I would like to scrape all link for the formation in this website : https://www.formatic-centre.fr/formation/

Apparently the next pages are dynamically loaded with AJAX. I need to simulate those requests using FormRequest from scrapy.

That was I did, I look up for the parameters with developer tools : ajax1

I put those parameters into FormRequest but apparently if it didn't work, I need to include the header, that what I did : ajax2

But it didn't work either.. I'm guessing I'm doing something wrong but what ?

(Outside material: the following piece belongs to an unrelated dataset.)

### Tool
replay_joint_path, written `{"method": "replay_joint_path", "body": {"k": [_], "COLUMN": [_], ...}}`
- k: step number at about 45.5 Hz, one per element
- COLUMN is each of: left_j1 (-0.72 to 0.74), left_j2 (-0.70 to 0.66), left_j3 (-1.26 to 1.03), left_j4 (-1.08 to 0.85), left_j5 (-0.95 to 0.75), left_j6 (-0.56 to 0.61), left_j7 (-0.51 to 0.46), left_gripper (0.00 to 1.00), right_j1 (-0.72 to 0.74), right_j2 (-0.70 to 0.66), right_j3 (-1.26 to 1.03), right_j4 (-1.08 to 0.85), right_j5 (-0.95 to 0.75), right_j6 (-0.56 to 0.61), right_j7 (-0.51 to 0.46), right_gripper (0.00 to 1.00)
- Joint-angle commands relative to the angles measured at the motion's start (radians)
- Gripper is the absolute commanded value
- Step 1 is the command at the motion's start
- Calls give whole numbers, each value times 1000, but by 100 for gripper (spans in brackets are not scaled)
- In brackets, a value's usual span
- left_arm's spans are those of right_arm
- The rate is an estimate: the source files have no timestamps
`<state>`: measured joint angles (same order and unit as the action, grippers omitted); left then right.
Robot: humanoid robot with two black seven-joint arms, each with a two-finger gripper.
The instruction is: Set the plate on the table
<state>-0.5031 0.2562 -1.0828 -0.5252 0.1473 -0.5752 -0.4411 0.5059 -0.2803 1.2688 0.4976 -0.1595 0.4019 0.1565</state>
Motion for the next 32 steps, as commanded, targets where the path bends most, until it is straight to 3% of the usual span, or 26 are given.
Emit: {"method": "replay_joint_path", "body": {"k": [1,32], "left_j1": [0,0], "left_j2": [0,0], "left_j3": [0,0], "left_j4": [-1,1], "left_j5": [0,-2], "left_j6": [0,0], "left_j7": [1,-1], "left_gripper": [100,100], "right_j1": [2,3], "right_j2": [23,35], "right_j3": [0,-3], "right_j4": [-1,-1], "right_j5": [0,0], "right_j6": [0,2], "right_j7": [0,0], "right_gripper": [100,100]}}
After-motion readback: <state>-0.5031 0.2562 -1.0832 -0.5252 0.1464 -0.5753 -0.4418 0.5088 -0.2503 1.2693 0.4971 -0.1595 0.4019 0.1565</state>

Here's my script, if you want (sorry it's quite long, because I put all the parameters and the headers) :

import scrapy
from scrapy.spiders import CrawlSpider, Rule
from scrapy.linkextractors import LinkExtractor
from lxml import html
from scrapy.http import FormRequest

class LinkSpider(scrapy.Spider):
    name = "link"
    #allow_domains = ['https://www.formatic-centre.fr/']
    start_urls = ['https://www.formatic-centre.fr/formation/']

    rules = (Rule(LinkExtractor(allow=r'formation'), callback="parse", follow= True),)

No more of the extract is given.